### Assignment
Please transcribe exactly the lines from the line holding "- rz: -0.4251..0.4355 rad" through the end of the data below, and skip any pictures.

### Dataset section
- - -

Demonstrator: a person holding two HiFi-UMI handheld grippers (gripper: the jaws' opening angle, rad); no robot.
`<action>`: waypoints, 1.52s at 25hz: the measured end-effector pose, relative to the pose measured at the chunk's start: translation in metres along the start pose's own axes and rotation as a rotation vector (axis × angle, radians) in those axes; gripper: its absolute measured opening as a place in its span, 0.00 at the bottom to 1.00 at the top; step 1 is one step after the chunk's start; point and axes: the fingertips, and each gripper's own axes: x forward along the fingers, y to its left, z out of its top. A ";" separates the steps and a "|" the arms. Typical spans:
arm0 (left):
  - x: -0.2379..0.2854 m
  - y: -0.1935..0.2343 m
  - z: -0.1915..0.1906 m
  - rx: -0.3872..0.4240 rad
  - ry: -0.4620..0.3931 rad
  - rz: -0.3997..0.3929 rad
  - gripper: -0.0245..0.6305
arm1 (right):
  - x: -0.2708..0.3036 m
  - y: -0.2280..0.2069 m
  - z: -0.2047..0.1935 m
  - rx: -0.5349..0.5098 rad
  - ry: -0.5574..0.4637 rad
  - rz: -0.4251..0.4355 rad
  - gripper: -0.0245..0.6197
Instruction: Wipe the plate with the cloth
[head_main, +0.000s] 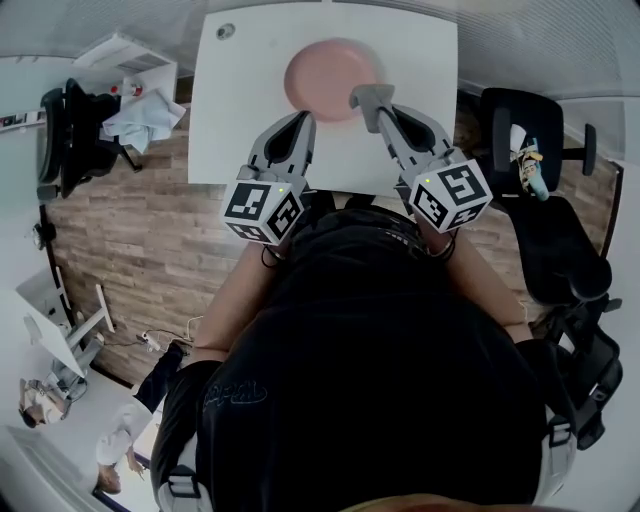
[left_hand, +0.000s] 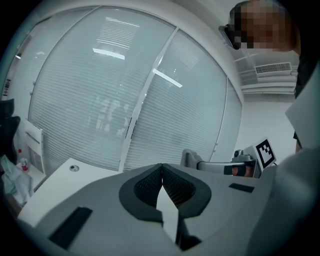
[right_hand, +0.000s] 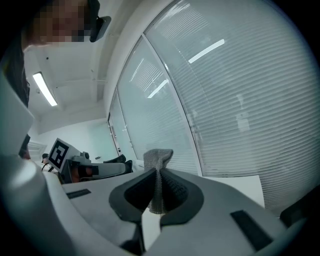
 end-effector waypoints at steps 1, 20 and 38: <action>0.002 0.003 0.003 0.007 -0.004 0.001 0.06 | 0.001 -0.001 0.001 0.001 -0.002 -0.010 0.09; 0.004 0.094 0.016 0.063 0.101 -0.125 0.07 | 0.072 0.029 0.012 0.034 -0.036 -0.186 0.09; 0.035 0.171 -0.043 -0.033 0.301 -0.162 0.22 | 0.103 0.037 -0.024 0.059 0.029 -0.303 0.09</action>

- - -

### Response to the task
  - rz: -0.4251..0.4355 rad
  - gripper: -0.0245..0.6197
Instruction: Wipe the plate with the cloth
[head_main, +0.000s] 
[left_hand, +0.000s] 
[right_hand, +0.000s] 
 end-effector waypoints at steps 1, 20 and 38: <action>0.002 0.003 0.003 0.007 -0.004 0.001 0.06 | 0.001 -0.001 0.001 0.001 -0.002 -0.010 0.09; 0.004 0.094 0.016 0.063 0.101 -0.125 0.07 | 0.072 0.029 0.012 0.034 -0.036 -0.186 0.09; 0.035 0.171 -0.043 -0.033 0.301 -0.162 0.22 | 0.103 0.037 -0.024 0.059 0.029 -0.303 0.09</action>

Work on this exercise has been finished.